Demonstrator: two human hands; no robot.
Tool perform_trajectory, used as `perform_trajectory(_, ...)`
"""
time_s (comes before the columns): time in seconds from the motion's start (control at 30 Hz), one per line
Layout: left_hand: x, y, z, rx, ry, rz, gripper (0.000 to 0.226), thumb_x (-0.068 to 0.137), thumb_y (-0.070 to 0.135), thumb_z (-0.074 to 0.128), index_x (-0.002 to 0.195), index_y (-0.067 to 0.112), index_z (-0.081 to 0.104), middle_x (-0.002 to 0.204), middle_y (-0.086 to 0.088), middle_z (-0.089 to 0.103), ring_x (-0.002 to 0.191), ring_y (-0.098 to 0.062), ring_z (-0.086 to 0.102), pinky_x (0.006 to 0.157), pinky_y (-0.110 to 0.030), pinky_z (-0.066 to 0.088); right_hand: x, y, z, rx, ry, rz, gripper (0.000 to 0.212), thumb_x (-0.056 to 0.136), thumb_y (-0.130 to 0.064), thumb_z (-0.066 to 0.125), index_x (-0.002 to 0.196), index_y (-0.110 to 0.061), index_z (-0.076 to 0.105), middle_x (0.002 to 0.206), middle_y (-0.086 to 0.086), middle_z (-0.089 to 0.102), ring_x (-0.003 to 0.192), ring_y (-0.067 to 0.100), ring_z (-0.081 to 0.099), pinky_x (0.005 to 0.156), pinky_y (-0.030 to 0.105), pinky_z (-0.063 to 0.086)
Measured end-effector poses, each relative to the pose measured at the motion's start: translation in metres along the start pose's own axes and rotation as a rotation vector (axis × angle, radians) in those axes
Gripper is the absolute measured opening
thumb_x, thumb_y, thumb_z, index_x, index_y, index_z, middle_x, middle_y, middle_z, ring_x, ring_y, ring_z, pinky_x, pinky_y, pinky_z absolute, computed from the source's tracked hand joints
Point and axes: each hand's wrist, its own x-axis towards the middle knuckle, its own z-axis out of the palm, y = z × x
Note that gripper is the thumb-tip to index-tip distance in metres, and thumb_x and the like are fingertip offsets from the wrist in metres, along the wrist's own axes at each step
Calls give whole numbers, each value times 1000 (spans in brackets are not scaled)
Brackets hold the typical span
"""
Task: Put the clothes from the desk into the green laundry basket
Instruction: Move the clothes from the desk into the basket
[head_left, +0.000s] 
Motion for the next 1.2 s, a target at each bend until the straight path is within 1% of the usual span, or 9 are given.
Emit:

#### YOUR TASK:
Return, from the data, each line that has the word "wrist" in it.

#### EXERCISE RESULT:
Point and axes: each hand's wrist, its own x-axis towards the middle knuckle, its own z-axis out of the palm, y = z × x
Note that gripper is the thumb-tip to index-tip distance in metres, and thumb_x and the like are fingertip offsets from the wrist in metres, along the wrist's own axes at each step

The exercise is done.